What changed from the last ruling?

Watson’s original order was a temporary restraining order — an emergency measure that ends after a certain time period. In his ruling Wednesday, Watson extended that order to a preliminary injunction, which can remain in effect throughout an entire court case. And the legal battle against Trump’s ban could go all the way to the Supreme Court.

Yet the reasoning behind both rulings remains the same. As in the first hearing, Watson found that Hawaii, which argued its tourism and higher education industries would suffer irreparable harm if the travel ban took effect, presented a solid claim that the executive order is unconstitutional.

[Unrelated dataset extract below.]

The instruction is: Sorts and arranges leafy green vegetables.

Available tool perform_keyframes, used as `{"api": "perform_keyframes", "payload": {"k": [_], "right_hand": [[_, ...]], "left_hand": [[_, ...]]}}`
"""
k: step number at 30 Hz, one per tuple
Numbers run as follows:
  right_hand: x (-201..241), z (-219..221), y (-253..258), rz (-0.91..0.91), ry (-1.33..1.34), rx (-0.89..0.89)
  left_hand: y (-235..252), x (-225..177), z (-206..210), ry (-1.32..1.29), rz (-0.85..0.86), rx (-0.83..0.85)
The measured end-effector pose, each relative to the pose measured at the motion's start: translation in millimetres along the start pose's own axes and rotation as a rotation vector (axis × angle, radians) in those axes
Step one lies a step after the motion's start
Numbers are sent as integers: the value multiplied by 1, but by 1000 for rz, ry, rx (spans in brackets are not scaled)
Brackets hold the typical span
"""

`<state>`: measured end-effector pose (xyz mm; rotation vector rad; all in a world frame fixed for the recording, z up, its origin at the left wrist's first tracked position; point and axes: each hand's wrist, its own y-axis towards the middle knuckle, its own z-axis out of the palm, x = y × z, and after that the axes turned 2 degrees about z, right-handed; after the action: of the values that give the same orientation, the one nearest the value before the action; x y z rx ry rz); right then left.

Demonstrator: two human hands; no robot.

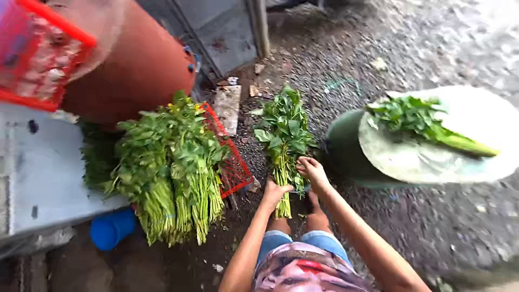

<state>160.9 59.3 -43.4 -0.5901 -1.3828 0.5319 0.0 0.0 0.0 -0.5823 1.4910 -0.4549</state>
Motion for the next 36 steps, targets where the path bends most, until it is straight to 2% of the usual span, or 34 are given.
{"api": "perform_keyframes", "payload": {"k": [4, 6, 9, 11, 12, 14, 16, 18, 21, 24, 28, 31, 36], "right_hand": [[41, 24, -57, -346, -195, 288], [63, 43, -73, -467, -311, 320], [84, 59, -87, -572, -382, 304], [93, 62, -93, -584, -380, 357], [97, 62, -95, -607, -385, 409], [100, 59, -95, -702, -439, 561], [96, 57, -95, -783, -543, 752], [89, 63, -100, -834, -608, 876], [79, 74, -115, -877, -492, 846], [75, 79, -126, -893, -372, 890], [84, 102, -136, -1019, -403, 929], [96, 117, -139, -980, -324, 898], [87, 125, -140, -816, -162, 949]], "left_hand": [[-25, -19, 19, 131, 137, -333], [-42, -32, 33, 211, 150, -508], [-58, -32, 55, 103, 352, -679], [-70, -32, 57, -124, 498, -618], [-78, -35, 54, -332, 524, -528], [-87, -44, 44, -763, 508, -494], [-93, -54, 30, -1025, 461, -505], [-99, -56, 27, -1059, 439, -594], [-96, -43, 31, -969, 534, -678], [-101, -52, 35, -961, 562, -804], [-120, -61, 23, -1006, 783, -758], [-112, -53, 11, -958, 866, -788], [-100, -58, 12, -956, 794, -893]]}}
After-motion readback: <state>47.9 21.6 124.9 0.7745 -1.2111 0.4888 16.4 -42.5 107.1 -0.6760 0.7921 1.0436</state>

While Watson wrote in the his ruling that Department of Justice attorneys have repeatedly asked him to “not to look beyond the four corners of the Executive Order,” the judge once more pointed to the Trump administration’s record of promising to ban Muslims from the United States as evidence of the executive order’s discriminatory intent.

“The Court will not crawl into a corner, pull the shutters closed, and pretend it has not seen what it has,” Watson wrote in his ruling.

What happens now?

Even if the Department of Justice appeals Watson’s ruling to the 9th Circuit Court of Appeals, the order will still keep the travel ban from going into effect. Then, if that court rules in favor of the government, Hawaii could appeal that decision, which could send the case to the Supreme Court.

Another federal judge in Maryland also ruled to block the executive order country-wide, and the government already filed an appeal to to the 4th Circuit Court of Appeals, which will hear arguments on May 8.